[Saved data entries]
##############################
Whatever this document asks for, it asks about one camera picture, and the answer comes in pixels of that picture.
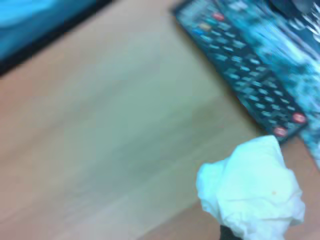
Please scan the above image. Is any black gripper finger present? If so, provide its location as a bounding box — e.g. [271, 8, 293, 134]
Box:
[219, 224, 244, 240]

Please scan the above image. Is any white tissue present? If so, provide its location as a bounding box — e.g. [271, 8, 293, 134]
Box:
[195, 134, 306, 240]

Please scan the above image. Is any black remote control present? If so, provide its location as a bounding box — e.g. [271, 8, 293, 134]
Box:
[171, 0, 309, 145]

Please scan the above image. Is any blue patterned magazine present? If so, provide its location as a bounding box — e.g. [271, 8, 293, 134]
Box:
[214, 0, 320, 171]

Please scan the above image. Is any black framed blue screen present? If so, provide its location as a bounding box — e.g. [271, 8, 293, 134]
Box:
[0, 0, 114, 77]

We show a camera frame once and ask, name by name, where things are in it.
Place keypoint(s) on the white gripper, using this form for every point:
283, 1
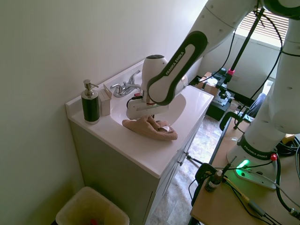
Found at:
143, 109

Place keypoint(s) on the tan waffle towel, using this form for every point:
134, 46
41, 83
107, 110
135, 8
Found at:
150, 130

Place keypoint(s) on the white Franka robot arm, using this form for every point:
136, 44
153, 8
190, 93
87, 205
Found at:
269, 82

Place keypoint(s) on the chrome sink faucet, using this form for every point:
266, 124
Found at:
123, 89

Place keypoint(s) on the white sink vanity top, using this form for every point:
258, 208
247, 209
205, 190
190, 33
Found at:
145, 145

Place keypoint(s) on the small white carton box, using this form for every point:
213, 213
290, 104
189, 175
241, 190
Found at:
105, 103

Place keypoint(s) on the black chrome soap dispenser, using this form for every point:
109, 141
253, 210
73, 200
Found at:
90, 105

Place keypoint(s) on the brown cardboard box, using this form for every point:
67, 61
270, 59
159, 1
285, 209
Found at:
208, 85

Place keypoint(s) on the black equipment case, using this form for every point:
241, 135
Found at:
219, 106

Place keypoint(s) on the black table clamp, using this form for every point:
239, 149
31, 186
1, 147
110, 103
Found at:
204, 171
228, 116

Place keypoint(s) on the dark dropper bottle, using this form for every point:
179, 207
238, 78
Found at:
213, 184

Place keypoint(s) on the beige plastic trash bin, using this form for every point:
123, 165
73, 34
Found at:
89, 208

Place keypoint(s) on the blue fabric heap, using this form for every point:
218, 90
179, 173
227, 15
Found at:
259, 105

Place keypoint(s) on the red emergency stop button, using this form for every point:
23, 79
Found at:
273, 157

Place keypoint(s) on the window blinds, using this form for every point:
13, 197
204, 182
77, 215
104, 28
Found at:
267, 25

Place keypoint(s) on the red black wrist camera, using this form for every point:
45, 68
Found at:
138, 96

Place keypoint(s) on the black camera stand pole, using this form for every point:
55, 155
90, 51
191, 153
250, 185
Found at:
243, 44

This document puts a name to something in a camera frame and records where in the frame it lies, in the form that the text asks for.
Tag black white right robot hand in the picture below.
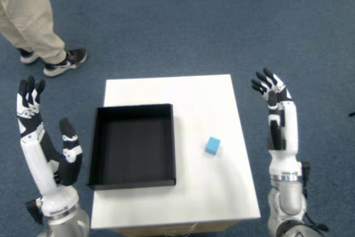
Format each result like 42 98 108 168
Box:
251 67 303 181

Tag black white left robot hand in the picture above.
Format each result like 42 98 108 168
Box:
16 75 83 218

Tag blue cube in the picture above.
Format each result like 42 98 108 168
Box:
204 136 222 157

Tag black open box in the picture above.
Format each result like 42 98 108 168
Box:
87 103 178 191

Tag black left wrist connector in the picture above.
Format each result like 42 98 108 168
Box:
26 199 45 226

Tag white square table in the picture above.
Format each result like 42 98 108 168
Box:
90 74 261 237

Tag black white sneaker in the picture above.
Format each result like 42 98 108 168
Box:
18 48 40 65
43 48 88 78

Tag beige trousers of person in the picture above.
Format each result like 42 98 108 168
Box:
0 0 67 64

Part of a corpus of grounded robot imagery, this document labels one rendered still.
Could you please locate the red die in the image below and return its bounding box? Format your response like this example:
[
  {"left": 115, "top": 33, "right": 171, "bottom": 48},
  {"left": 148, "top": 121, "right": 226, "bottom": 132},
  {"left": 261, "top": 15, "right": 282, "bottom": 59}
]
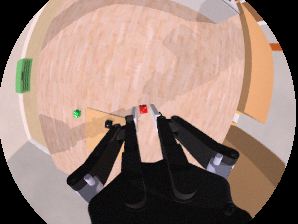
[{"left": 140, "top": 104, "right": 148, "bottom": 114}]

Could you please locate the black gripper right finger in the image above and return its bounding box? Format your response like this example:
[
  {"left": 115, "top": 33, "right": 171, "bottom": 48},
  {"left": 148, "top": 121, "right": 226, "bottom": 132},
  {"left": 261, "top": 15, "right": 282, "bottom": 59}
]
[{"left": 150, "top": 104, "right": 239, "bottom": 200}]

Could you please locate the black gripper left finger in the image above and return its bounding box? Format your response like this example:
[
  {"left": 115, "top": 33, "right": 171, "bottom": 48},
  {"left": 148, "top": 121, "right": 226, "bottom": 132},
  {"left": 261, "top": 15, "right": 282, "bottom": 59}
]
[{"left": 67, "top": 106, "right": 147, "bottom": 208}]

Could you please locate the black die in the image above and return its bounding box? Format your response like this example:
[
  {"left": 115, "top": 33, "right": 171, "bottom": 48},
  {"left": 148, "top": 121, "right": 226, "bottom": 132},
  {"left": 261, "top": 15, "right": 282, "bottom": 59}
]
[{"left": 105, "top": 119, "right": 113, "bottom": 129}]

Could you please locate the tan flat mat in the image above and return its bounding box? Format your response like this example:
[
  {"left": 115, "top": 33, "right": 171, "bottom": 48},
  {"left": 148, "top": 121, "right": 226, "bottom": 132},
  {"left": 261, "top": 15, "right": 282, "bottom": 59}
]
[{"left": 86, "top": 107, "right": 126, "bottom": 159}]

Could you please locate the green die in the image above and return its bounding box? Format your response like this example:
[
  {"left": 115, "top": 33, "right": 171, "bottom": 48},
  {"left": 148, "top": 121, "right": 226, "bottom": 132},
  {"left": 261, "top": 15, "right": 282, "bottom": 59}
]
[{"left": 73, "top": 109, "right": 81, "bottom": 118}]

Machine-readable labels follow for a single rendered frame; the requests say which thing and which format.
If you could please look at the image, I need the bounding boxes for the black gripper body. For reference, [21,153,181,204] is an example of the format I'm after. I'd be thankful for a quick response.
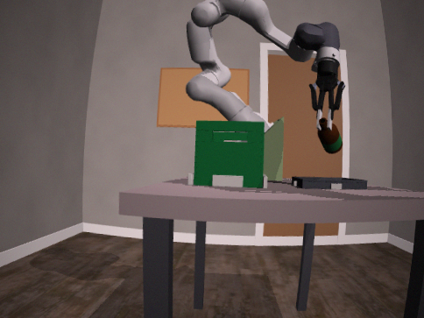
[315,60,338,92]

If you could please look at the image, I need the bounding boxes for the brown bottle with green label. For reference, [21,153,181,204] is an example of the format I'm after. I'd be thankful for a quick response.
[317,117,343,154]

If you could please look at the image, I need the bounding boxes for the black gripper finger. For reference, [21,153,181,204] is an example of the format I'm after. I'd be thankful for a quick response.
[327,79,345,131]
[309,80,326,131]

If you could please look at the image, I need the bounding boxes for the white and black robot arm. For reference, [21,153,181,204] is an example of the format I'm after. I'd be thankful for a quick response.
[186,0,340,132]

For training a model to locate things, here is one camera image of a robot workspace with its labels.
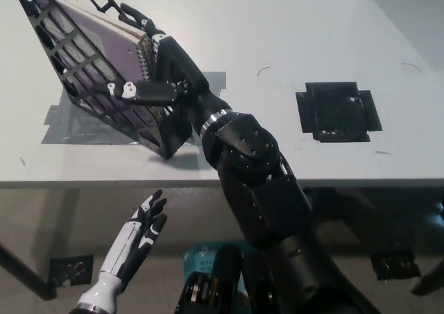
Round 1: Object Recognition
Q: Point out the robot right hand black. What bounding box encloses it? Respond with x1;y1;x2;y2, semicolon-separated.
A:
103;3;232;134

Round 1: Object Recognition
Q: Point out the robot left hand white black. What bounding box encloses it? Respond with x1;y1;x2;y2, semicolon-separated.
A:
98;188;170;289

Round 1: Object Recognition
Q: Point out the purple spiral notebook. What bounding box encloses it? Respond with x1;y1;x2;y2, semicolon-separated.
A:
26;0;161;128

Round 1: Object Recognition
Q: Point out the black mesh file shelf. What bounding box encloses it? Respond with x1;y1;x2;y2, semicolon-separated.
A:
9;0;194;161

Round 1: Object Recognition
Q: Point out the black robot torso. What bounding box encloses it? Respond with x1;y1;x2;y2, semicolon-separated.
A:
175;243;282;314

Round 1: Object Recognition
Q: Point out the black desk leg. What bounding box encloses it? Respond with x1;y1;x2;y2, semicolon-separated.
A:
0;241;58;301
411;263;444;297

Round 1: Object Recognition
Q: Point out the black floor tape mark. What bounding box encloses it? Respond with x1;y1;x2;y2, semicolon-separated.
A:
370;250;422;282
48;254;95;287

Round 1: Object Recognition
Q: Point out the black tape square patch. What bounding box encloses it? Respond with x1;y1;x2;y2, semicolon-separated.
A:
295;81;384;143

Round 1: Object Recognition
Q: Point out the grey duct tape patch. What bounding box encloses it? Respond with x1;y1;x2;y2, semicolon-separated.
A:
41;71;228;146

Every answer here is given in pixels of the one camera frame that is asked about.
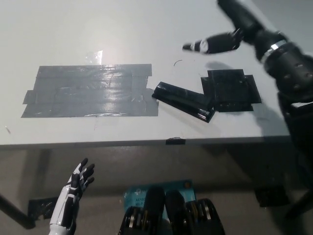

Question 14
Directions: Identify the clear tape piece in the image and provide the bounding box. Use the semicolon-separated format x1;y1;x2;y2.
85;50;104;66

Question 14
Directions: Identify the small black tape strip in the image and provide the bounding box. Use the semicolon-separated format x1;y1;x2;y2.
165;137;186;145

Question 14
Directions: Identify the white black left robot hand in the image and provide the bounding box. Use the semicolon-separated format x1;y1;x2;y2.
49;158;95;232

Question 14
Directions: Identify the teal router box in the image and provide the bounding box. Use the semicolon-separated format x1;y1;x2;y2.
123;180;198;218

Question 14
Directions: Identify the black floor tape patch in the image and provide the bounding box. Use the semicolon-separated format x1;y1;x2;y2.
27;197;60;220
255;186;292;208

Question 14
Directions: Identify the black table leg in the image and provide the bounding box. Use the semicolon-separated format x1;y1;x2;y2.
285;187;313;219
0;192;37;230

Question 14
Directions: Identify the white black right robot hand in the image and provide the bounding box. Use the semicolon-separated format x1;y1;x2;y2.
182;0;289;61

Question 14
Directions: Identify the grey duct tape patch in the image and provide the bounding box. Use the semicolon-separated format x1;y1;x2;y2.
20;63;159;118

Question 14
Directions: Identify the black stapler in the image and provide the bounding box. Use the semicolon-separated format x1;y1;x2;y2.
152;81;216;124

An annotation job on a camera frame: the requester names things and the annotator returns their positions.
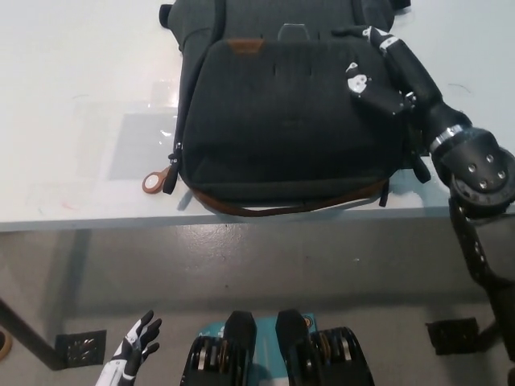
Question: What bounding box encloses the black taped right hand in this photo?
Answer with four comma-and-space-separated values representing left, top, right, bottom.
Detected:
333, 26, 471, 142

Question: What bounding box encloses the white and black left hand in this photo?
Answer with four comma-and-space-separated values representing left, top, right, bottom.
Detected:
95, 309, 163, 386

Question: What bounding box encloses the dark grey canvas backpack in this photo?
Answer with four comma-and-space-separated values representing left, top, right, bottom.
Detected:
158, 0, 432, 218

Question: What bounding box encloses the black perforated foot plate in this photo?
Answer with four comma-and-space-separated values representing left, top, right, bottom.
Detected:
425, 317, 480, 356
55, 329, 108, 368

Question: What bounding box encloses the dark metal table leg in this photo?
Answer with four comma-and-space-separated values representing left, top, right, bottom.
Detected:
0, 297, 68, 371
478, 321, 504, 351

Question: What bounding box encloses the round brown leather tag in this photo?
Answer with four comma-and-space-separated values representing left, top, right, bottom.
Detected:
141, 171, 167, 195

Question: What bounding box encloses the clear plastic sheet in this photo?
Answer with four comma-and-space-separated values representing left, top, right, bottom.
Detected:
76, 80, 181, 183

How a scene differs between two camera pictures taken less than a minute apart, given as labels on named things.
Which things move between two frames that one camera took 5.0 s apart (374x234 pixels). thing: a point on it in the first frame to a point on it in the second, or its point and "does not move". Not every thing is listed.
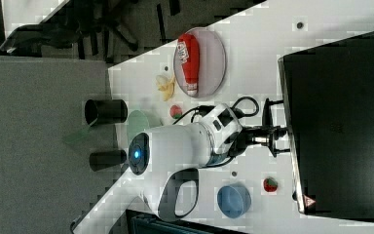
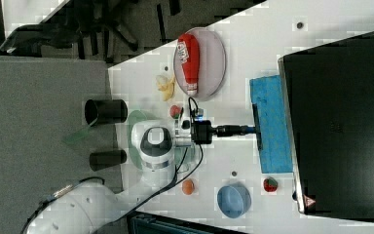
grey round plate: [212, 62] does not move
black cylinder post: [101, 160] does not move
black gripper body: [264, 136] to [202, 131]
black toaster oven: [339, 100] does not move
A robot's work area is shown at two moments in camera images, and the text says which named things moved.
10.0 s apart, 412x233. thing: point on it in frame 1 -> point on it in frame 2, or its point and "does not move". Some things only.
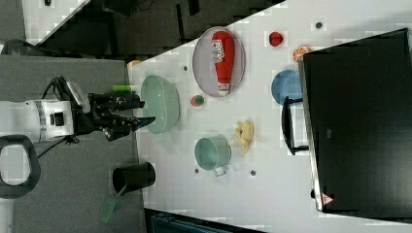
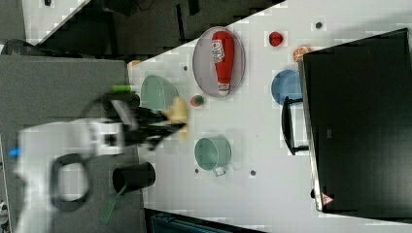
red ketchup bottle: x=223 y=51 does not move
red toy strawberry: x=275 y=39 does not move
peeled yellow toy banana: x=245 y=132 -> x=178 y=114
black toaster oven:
##############################
> **What is needed**: Where a line of the records has the string "blue", return that line.

> **Reply to the exercise**:
Please scan the above image. Is any blue patterned magazine present? If so, provide its location as a bounding box — e.g. [271, 8, 293, 134]
Please scan the above image. Is any black framed blue screen present? If so, provide its location as a bounding box — e.g. [271, 8, 293, 134]
Place keypoint(s) on the blue fabric heap, using this form for every point:
Tag blue cube in the picture above.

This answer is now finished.